G'day.
I had just started typing this and my bedside lamp decided to make an interesting buzzing noise and fizzle, and I discovered my air con unit was leaking a large amount of water directly into the lamp. Luckily, I have managed to isolate said lamp and I am going to have to address the problem of the leaking air con tomorrow. Probably par for the course, given the rest of the week. I suspect I should start at a suitable point... lets make it the beginning.
Monday. Typical mine week monday, up at a reasonably early hour, and off to Moura. Not too bad as far as work load went, nothing too strenuous, and all going quite well. Until I got back to the camp and went to connect my phone to my temporary work laptop for my internet, that is. (Because my original work laptop was away for warranty repairs). I discovered this alternative work laptop had no bluetooth to talk to my phone. At this point remembering that was why I had packed my personal laptop, I cranked that up just to find that no matter what I did, I couldn't get telstra to let me authenticate on their network. Long story short, (and believe me, I didn't give up easily...) I gave up and resorted to just using my phone as it was.
Usually I would have been able to use the cable connection, but recently when the "hold" switch fell off my phone, I took it apart to fix it. Good news was the hold switch now works fine, bad news was that for some reason now the USB cable doesn't.
That aside, Tuesday and Wednesday were fairly by the book, if such a thing exists. A couple of good jobs on draglines, one to replace a camera which was no longer functioning. The camera lens was apparently on order, and had been for some time, so I decided I may as well try to chase it up.
Basically, there is an old type and a new type camera and lens. The mine now runs the new type cameras, so we of course require the new type lens. The stores person who obviously meant well but didn't have a clue what they were doing had decided that because we were replacing the old stock code with a new one, it must of meant that we couldn't get the old ones any more. He then researched it, found another supplier for the old lenses, and cancelled the order for the new ones, without realising that we desperately required the new type. Yet another long story short, I now have the new lenses on order... I hope.
Thursday was interesting, another incredibly long story short, there is a dragline which they have been rebuilding, and mucking us around with, and rebuilding some more, and making some colossal mistakes, etc, which they were trying to put back to work.

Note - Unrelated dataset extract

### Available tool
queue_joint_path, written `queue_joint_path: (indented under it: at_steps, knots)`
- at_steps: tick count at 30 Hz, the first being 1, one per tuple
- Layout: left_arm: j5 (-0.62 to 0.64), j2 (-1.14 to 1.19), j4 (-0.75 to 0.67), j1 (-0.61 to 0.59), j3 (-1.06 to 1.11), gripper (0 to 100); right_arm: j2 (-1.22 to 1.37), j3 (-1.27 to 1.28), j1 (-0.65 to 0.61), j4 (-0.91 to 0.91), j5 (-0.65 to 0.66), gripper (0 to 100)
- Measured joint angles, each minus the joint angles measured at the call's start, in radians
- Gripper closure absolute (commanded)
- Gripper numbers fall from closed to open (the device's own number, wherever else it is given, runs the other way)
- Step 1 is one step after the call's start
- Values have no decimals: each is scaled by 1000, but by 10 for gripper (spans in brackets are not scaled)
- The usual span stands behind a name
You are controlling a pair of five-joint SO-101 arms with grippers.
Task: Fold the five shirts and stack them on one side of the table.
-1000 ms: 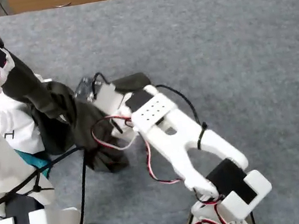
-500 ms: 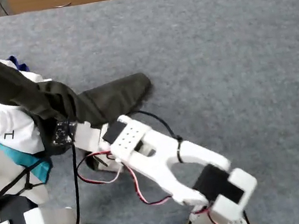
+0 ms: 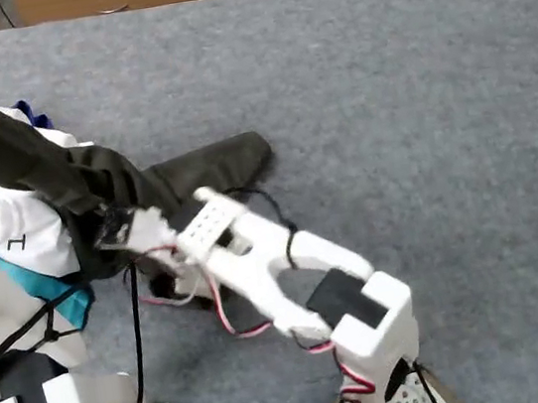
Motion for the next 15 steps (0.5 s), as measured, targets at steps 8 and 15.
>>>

Aside from the fact it kept breaking, they discovered that the radio antennas were in the wrong place, and desperatly required them to be moved before the thing goes back to work. They were planning on doing it the following wednesday, and tried to organise as much as possible to get it done by then. That was all well and good, until they turned around and said "oh by the way, we are now doing it tomorrow". Well, I had other scheduled work, and my supervisor at the mine told them that I wasn't going to be helping them. But in not quite so many words.
They somehow managed to guilt trip another Nixon guy who was working at the washplant to come down and help instead, which suited me just fine anyhow, as they wanted the antennas at the top of the mast. Which isn't a fun task... Believe me on that one.
Well, Friday... he showed up at half 6 as they requested, just to be informed that the dragline had broken down yet again over night and they were going to be an hour or two before they could get to it. So he proceeded to make up some antenna cables etc, and I left them to it and carried on with my first scheduled job, which was to replace some batteries at a repeater site that were faulty.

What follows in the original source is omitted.